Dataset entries
-*-
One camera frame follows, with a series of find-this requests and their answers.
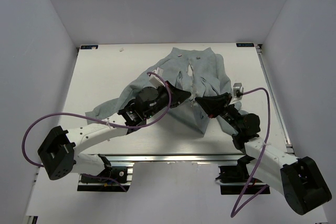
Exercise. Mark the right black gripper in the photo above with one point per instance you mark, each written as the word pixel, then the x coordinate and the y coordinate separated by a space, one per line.
pixel 214 105

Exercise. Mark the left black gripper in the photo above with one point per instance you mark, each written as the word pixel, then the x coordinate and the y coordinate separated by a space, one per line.
pixel 177 96

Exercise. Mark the grey zip-up jacket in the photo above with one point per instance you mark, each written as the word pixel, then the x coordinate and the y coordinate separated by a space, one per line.
pixel 202 73

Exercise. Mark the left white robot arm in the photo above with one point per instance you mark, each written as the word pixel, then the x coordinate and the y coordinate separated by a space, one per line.
pixel 62 151

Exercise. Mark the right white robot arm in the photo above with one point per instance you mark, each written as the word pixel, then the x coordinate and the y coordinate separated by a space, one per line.
pixel 299 180

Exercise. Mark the right blue table sticker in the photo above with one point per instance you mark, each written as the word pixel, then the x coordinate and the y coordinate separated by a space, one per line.
pixel 244 44

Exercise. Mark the blue table sticker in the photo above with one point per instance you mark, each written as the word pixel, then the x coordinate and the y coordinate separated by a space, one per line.
pixel 244 44
pixel 88 47

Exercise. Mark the left blue table sticker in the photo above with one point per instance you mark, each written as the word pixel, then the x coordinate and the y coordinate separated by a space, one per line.
pixel 88 47

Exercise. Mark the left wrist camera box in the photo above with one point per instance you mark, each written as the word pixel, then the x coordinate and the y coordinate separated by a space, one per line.
pixel 155 79

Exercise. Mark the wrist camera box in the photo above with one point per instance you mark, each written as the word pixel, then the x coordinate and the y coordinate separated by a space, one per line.
pixel 155 79
pixel 238 90

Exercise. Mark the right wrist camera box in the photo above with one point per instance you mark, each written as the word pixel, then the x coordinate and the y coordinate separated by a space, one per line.
pixel 238 90

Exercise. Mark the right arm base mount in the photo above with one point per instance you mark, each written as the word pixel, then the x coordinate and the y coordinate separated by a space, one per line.
pixel 232 178

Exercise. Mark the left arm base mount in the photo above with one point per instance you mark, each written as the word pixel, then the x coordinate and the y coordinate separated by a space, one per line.
pixel 110 178

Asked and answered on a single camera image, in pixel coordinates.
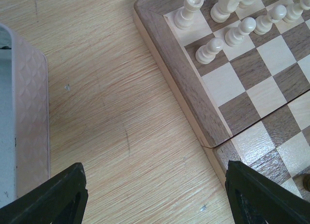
-*-
Give the records back exactly, with no pictures.

:: WRITTEN RESPONSE ::
One camera frame follows, with a series of find-this requests and their answers.
Exercise. Mark the right black gripper in the photo above with one point per instance you mark, each written as the word pixel, then the x coordinate and the y coordinate separated by a space, one per line.
pixel 214 105

Exercise. Mark the left black gripper in the photo above with one point per instance you mark, each written as the word pixel, then the x coordinate and the y coordinate separated by a space, one per line.
pixel 177 96

Exercise. Mark the grey zip-up jacket in the photo above with one point per instance you mark, each written as the word pixel, then the x coordinate and the y coordinate separated by a space, one per line.
pixel 202 73

Exercise. Mark the left white robot arm in the photo above with one point per instance you mark, each written as the word pixel, then the x coordinate and the y coordinate separated by a space, one per line.
pixel 62 151

Exercise. Mark the right white robot arm in the photo above with one point per instance you mark, each written as the word pixel, then the x coordinate and the y coordinate separated by a space, one per line.
pixel 299 180

Exercise. Mark the right blue table sticker in the photo above with one point per instance you mark, each written as the word pixel, then the x coordinate and the y coordinate separated by a space, one per line.
pixel 244 44

Exercise. Mark the blue table sticker in the photo above with one point per instance you mark, each written as the word pixel, then the x coordinate and the y coordinate separated by a space, one per line.
pixel 244 44
pixel 88 47

Exercise. Mark the left blue table sticker in the photo above with one point per instance you mark, each written as the word pixel, then the x coordinate and the y coordinate separated by a space, one per line.
pixel 88 47

Exercise. Mark the left wrist camera box in the photo above with one point per instance you mark, each written as the word pixel, then the x coordinate and the y coordinate separated by a space, one per line.
pixel 155 79

Exercise. Mark the wrist camera box in the photo above with one point per instance you mark, each written as the word pixel, then the x coordinate and the y coordinate separated by a space, one per line.
pixel 155 79
pixel 238 90

Exercise. Mark the right wrist camera box in the photo above with one point per instance you mark, each written as the word pixel, then the x coordinate and the y coordinate separated by a space, one per line.
pixel 238 90

Exercise. Mark the right arm base mount in the photo above with one point per instance you mark, each written as the word pixel, then the x coordinate and the y coordinate separated by a space, one per line.
pixel 232 178

Exercise. Mark the left arm base mount in the photo above with one point per instance you mark, each written as the word pixel, then the x coordinate and the y coordinate separated by a space, one per line.
pixel 110 178

Asked and answered on a single camera image, in pixel coordinates.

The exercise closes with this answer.